I couldn’t say no to him. I just couldn’t.
“I’ll be right down.”
I went back insi
de and shut the door behind me, slipping into my red bikini in the bathroom. I took a look at myself in the mirror, brushing my hair, which was now almost dry and would get wet again after I went swimming. I’d have to take yet another shower, I realized, before dinner.
Thinking about a shower made me remember Tyler surprising me, coming home a day early, just because he couldn’t stay away another minute. And what had I done? I’d started an argument about some hypothetical situation, had pushed him into a corner, made him confess something he clearly hadn’t been ready to reveal.
While I was hurt that he hadn’t told me, I also knew he must have a good reason. Whatever secrets he was keeping, I knew he wasn’t doing it because he didn’t love me. If anything, the opposite was true. And I knew, too, he would tell me, in time. In his own time. I’d just have to be patient.
Which wasn’t, I had to admit, my strong suit.

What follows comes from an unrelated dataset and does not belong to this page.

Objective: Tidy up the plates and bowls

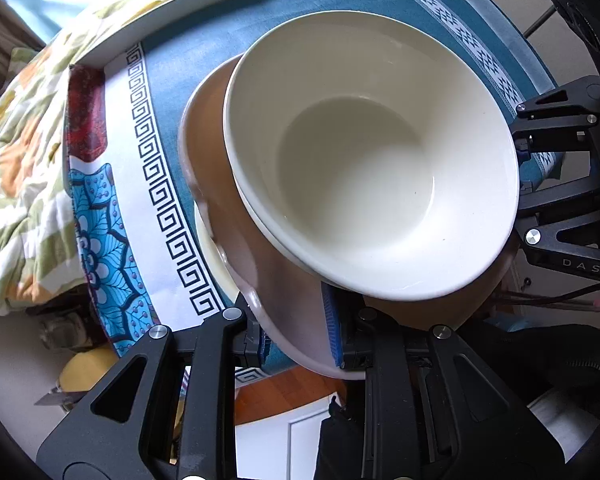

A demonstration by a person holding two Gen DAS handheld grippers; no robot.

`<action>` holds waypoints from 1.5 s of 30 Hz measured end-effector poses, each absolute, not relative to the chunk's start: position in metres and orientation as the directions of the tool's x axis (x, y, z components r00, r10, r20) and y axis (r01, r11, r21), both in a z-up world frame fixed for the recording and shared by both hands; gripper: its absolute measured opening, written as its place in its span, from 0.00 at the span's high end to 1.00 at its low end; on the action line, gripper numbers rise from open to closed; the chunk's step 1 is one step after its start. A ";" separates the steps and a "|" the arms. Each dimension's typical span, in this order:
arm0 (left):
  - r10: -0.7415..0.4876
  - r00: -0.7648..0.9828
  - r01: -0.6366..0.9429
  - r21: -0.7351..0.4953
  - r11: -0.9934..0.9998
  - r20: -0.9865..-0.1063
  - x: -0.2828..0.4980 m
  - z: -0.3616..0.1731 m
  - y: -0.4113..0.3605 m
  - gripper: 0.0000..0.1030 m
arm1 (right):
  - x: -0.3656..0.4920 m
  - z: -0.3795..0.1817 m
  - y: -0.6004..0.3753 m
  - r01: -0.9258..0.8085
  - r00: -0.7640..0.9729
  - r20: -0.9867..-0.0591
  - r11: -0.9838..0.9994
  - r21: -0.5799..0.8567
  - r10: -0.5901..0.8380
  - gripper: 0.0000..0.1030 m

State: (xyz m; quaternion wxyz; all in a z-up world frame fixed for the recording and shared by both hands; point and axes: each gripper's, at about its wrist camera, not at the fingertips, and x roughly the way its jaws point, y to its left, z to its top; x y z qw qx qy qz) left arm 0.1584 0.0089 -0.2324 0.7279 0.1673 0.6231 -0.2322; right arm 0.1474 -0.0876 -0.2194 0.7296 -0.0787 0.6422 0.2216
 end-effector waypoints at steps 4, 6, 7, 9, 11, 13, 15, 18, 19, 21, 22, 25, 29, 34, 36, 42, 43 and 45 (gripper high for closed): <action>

But Tyler was down there, and he’d asked for me. It hadn’t just been Sarah asking me to come down and swim. Tyler wanted me, too.
Still wanted me.
That’s all I really needed to know. The only thing, in the end, which was important. I wasn’t willing to risk us, what we had together. The last time I’d had to remain strong—when I refused Tyler’s too-soon proposal of marriage and invitation to go with him on the European tour, after we’d both gone through separate rehabs—had nearly killed me.
I couldn’t do it again.
My therapist’s voice kept going through my head. Make better choices. Smart choices, Katie. Smart choices. What was the smart choice here? Should I wait for Tyler to come to me, to tell me the truth? Should I demand the truth? Should I refuse to let it go? Should I just wait and hope it would all work out?
I had no idea what the smart choice was here.
You’re overthinking this. Who are you—Sabrina? That voice in my head made me smile. A little bit of the old pre-addiction, pre-rehab Katie shining through. The girl who’d jumped at the chance to get on a tour bus with her favorite rock band. That girl was still in there, a part of me.